TELLING STORIES, CHANGING THE CONVERSATION

Have journalists learned nothing from 2016

in Media & Journalism by

Oprah gave a dope acceptance speech at the 2018 Golden Globes ceremony. The fact that we now have a national conversation about her fitness for the Presidency says more about the news media than it does about her.

I suppose it was a welcome diversion from obsessing over Donald Trump’s latest confounding utterance or chronicling the buckling of our democratic norms.

I get it — political journalists were late in recognizing that Trump could win and they don’t want to repeat the error in 2020. But their bigger error in 2016 was the press’ role in creating the myth of Donald Trump as a plausible president.

For example, the conservative watchdog Media Research Center reported that NBC promoted Trump as a successful businessman and expert on the economy for more than a decade before his 2015 entry into the presidential campaign, while failing to be transparent about its business ties to Trump.

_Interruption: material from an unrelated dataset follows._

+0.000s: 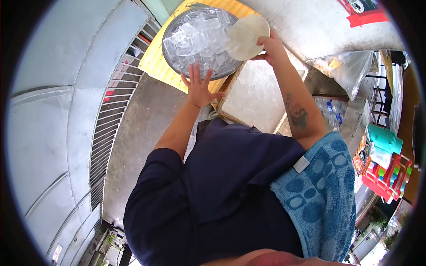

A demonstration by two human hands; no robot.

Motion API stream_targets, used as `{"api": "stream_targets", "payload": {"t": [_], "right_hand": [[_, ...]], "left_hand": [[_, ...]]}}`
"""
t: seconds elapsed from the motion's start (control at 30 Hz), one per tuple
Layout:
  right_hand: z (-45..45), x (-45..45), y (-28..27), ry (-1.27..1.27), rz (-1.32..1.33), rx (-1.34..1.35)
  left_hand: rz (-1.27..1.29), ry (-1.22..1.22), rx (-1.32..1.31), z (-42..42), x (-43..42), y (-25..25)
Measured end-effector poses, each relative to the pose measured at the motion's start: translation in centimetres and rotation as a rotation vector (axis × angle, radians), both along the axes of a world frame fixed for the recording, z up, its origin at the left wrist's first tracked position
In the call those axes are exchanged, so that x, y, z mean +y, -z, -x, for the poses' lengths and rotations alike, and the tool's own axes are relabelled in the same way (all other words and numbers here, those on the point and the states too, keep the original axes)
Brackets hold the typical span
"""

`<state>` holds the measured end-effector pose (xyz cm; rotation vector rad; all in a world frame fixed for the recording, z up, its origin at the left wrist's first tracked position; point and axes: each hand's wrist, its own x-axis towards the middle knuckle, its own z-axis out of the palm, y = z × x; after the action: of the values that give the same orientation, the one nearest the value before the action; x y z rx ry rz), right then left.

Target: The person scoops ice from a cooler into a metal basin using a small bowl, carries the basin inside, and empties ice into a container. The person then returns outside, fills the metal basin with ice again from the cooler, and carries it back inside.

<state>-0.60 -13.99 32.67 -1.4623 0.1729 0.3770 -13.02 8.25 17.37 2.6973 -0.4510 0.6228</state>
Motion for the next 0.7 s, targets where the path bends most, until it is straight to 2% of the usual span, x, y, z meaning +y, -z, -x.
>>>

Harvard’s Shorenstein Center found that in 2015, when Trump’s polling numbers were low and other Republican candidates looked stronger, news coverage focused on his polling gains and he “received far more ‘good press’ than ‘bad press’” – boosting his poll numbers.

Like Trump, Oprah has a business empire that is difficult to investigate because it is privately owned. Her eponymous cable network is a joint venture with Discovery Communications, which owns, among other properties, the Advance/Newhouse publishing company.

Donald Trump got outsized press coverage in 2016 because, as CBS president Les Moonves infamously said, “It may not be good for America, but it’s damn good for CBS.” Similarly, an Oprah candidacy would be a media free-for-all fraught with potential conflict. That may be good for ratings, but there’s no reason to think that it will be good for America — especially black America.

It would be far more helpful to center political coverage around the issues that affect voters most, and to consistently report on the actions or inaction candidates take. Jay Rosen advocated this approach nearly 20 years ago in his book, What Are Journalists For? While news organizations ignored Rosen’s plea, let’s hope other publishers step in and fill the gap. Who knows, maybe we can make that kind of reporting go viral.

Kim Pearson is a Journalism and Writing Professor at The College of New Jersey. She researches computing diversity and civic engagement and writing about race, religion, and sexuality have appeared in many outlets and in her weblog, Professor Kim’s News Notes.